* ASSIGNED TASK
Whenever a line below holds the word "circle", copy that line.

* DATA EXCERPTS

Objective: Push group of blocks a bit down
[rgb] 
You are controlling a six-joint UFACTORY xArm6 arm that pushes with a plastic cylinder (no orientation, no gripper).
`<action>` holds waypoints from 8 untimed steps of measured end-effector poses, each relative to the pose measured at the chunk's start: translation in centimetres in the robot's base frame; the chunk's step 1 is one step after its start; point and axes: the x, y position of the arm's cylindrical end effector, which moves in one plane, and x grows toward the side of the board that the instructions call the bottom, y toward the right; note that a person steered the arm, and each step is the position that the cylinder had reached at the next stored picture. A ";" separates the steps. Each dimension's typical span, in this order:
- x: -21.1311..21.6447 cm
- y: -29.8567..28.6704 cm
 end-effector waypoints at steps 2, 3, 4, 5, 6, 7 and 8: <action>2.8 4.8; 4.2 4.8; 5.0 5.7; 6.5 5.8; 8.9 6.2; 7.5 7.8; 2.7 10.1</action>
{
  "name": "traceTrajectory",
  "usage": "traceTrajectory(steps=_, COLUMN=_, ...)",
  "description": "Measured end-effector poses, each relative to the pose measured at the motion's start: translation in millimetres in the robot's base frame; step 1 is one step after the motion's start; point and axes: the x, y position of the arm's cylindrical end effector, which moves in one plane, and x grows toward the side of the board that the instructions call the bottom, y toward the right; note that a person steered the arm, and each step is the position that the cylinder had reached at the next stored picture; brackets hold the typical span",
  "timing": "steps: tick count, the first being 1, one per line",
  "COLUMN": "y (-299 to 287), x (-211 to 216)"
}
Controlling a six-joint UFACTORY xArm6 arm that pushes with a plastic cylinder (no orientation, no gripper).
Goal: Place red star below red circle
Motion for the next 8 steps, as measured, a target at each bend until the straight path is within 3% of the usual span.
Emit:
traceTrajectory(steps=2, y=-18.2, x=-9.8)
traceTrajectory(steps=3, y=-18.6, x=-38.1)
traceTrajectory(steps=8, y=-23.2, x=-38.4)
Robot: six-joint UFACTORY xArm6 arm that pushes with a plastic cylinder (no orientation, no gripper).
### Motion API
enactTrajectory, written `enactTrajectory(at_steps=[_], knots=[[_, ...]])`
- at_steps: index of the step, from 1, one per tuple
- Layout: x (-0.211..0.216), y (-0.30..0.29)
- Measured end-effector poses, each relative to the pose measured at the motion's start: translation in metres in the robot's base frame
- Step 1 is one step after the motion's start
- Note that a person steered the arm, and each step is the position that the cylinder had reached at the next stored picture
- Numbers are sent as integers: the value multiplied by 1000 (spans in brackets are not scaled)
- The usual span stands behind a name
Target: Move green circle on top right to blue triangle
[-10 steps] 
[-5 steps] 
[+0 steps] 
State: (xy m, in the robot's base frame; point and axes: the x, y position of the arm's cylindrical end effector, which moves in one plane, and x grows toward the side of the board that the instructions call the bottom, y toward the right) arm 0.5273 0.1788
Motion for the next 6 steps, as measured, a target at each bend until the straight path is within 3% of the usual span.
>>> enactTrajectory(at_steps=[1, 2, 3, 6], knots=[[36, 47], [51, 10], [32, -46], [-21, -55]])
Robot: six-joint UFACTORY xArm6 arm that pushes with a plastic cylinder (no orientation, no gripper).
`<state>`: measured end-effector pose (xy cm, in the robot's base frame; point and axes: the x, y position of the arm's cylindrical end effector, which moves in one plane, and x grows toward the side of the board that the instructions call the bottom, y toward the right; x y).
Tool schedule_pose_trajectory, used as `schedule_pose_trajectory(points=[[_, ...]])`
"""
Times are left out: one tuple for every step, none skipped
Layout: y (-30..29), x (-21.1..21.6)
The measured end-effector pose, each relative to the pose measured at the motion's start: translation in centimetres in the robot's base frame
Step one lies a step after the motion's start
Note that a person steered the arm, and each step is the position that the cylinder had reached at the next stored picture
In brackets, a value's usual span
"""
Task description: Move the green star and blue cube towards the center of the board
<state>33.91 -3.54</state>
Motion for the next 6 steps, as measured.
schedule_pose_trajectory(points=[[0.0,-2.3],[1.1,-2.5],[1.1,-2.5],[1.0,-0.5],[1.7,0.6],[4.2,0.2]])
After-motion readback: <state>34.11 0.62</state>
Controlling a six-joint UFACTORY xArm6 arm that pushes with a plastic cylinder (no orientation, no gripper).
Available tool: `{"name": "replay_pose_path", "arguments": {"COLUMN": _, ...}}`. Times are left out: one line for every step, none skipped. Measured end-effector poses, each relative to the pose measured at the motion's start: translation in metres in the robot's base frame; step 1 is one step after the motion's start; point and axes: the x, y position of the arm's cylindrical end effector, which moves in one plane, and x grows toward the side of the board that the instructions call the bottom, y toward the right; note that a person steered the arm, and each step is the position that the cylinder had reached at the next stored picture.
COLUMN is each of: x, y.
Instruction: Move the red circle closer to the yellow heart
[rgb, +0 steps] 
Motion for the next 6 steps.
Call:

* YOUR RESPONSE
Goal: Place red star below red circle
Target: Move green circle on top right to blue triangle
Instruction: Move the red circle closer to the yellow heart

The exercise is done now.